-- Opening Marker --
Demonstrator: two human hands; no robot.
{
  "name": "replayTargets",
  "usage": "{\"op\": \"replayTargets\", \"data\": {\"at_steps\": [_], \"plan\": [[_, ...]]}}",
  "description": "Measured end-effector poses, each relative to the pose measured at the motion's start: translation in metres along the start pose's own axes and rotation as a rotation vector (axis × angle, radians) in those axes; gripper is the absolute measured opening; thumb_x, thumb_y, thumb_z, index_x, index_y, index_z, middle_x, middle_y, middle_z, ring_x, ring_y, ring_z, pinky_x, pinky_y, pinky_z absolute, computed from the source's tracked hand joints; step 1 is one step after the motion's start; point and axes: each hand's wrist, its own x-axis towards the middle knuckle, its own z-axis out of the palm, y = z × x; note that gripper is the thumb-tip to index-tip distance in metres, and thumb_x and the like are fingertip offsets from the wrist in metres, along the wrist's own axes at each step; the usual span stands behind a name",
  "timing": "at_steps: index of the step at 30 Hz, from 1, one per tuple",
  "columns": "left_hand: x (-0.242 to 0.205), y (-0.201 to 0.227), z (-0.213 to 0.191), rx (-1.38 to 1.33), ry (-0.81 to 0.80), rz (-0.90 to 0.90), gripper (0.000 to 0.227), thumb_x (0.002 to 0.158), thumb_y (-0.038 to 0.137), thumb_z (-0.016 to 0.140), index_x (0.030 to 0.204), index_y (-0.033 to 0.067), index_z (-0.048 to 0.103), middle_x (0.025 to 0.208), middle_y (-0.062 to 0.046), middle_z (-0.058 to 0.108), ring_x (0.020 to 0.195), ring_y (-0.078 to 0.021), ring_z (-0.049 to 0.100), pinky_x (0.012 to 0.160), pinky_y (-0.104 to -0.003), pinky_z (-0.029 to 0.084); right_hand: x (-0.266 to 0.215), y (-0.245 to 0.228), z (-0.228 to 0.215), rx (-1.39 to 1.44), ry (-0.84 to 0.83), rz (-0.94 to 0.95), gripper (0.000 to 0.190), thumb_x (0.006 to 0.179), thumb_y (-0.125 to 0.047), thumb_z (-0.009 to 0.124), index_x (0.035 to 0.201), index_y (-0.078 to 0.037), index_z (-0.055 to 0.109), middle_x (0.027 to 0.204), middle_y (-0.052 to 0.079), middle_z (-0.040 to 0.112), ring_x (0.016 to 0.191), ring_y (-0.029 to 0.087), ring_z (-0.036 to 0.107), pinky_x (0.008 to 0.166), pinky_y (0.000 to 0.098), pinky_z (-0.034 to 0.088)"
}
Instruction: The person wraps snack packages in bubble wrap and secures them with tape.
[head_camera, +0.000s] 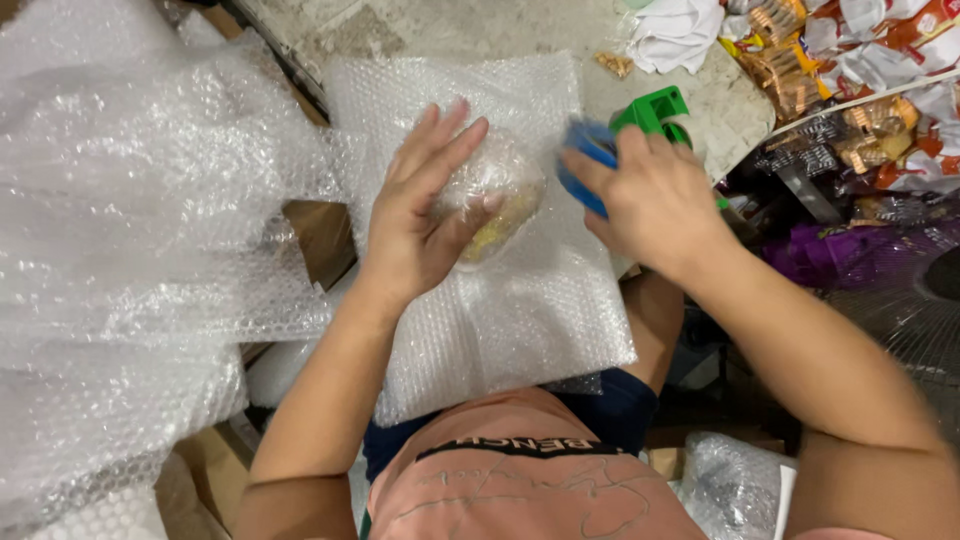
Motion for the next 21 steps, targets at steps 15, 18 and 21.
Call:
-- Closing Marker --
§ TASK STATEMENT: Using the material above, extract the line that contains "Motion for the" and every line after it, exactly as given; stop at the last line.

§ RESPONSE TO THIS TASK:
Motion for the next 21 steps, targets at steps 15, 18 and 21.
Call:

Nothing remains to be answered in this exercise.